In addition to the University, campus, and college requirements, listed on the College Requirements tab, students must fulfill the below requirements specific to their major program.

Repeat Rule

Students who earn a grade of F, D-, D, D+ or NP may repeat the course only once. Regardless of the grade the student receives for their second attempt (including F, D-, D or D+), the student may not repeat the course a third time.

General Guidelines

  1. No more than three upper division courses taken outside of the College of Letters & Science, including courses taken at other universities, EAP, study abroad and other colleges on the UC Berkeley campus, may count towards major requirements.
  2. No more than four upper division courses may be taken from the same department.
  3. Courses cannot be double-counted within the major (for example, students may not use one course to fulfill both a history requirement and an electives requirement).
  4. All courses in the major must be taken for a letter grade.
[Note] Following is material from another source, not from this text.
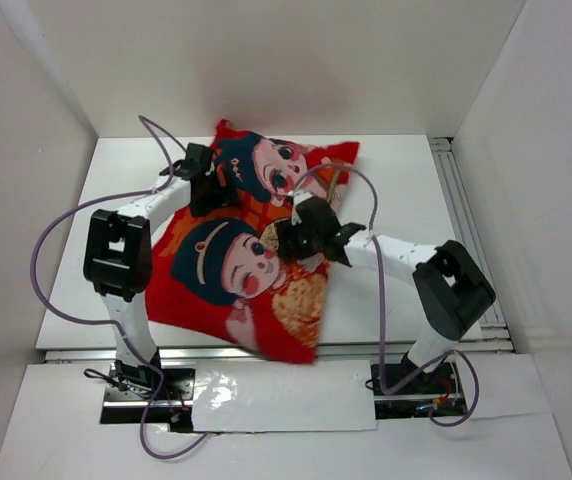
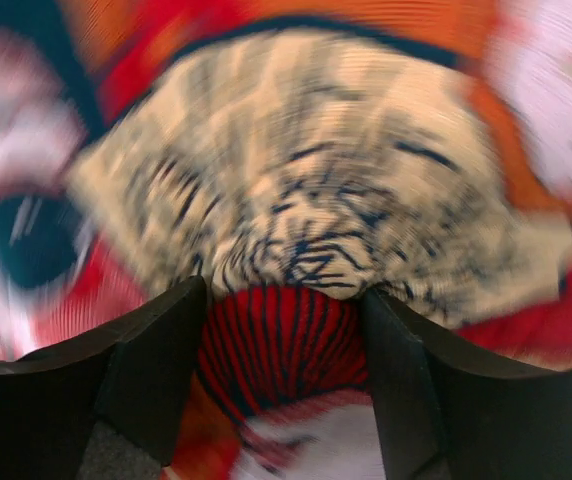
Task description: Put the pillow into the pillowcase
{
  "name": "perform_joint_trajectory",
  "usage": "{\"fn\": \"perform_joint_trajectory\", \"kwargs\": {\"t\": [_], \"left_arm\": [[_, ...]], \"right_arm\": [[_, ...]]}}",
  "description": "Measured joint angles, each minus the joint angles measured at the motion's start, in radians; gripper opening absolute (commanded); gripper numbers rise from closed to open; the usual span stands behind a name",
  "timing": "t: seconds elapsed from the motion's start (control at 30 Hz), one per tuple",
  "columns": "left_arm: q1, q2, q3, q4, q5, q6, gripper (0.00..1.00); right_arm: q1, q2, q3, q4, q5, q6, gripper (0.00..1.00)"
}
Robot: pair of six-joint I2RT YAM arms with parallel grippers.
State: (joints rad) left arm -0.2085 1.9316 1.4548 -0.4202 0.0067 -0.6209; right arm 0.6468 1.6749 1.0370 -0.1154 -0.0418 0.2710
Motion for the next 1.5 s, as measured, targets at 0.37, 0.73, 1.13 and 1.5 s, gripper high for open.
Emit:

The one exception is foreign language: only the fourth semester level class must be taken for a letter grade. The first, second, and third semester language classes may be taken Pass/Not Pass. 
  5. No more than one upper division course may be used to simultaneously fulfill requirements for a student's major and minor programs, with the exception of minors offered outside of the College of Letters & Science.
  6. A minimum grade point average (GPA) of 2.0 must be maintained in both upper and lower division courses used to fulfill the major requirements.
  7. Online courses are not accepted in the major.

For information regarding residence requirements and unit requirements, please see the College Requirements tab.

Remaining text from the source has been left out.